## GOAL OF THE EXERCISE
Looking at the listing below, retype exactly the lines starting at the one containing "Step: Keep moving" and ending at the one containing "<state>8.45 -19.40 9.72", both included, and nothing else.

## MATERIAL PROVIDED
########
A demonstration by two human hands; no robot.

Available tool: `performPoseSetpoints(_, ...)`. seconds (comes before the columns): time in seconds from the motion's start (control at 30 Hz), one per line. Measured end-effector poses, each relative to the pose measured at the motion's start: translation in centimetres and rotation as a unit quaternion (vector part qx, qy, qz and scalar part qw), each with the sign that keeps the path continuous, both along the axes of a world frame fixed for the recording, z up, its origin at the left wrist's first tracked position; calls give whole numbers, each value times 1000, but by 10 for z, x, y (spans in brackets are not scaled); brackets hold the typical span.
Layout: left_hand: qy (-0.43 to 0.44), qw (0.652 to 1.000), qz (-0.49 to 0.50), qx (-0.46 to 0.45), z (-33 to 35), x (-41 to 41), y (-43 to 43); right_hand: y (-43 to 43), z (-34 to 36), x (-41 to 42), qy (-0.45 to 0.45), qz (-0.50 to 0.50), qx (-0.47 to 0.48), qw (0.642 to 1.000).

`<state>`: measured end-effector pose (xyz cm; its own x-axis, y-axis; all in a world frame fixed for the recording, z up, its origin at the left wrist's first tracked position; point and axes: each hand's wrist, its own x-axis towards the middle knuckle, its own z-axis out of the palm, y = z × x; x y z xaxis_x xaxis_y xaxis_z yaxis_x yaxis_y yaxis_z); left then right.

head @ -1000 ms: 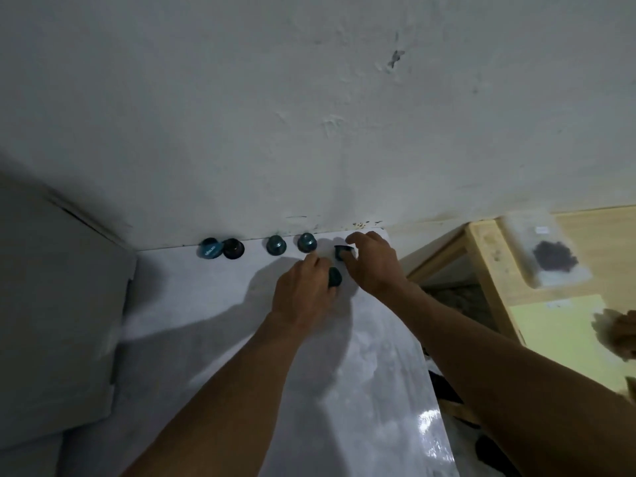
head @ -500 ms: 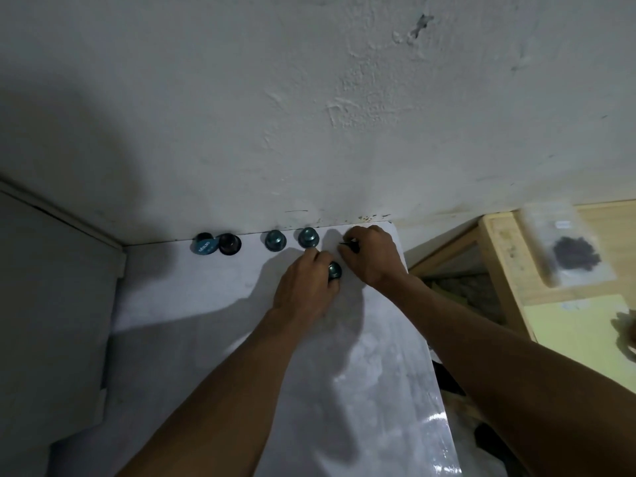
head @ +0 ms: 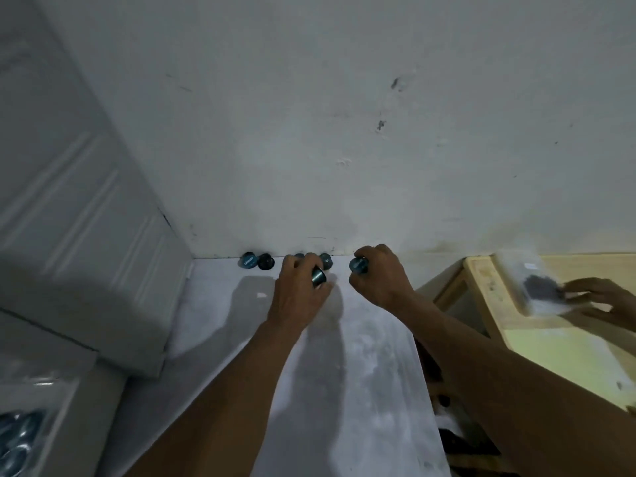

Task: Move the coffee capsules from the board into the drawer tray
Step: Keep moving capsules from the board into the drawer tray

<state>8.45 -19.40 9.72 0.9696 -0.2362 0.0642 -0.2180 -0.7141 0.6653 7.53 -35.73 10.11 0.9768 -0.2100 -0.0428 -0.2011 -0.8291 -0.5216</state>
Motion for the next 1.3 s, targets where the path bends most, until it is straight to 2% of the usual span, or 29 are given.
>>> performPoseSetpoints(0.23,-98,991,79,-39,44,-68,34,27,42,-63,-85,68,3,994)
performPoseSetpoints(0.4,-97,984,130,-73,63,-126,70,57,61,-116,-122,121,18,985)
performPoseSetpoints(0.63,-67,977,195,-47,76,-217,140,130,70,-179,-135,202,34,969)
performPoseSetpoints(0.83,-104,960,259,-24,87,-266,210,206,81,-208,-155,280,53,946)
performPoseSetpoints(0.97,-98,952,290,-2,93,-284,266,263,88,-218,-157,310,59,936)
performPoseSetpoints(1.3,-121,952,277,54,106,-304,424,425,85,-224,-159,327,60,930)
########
## ANSWER BELOW
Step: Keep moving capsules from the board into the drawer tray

<state>8.45 -19.40 9.72 0.9696 -0.2362 0.0642 -0.2180 -0.7141 0.6653 7.53 -35.73 10.11 0.9768 -0.2100 -0.0428 -0.2011 -0.8291 -0.5216</state>

Nothing else is required to complete the exercise.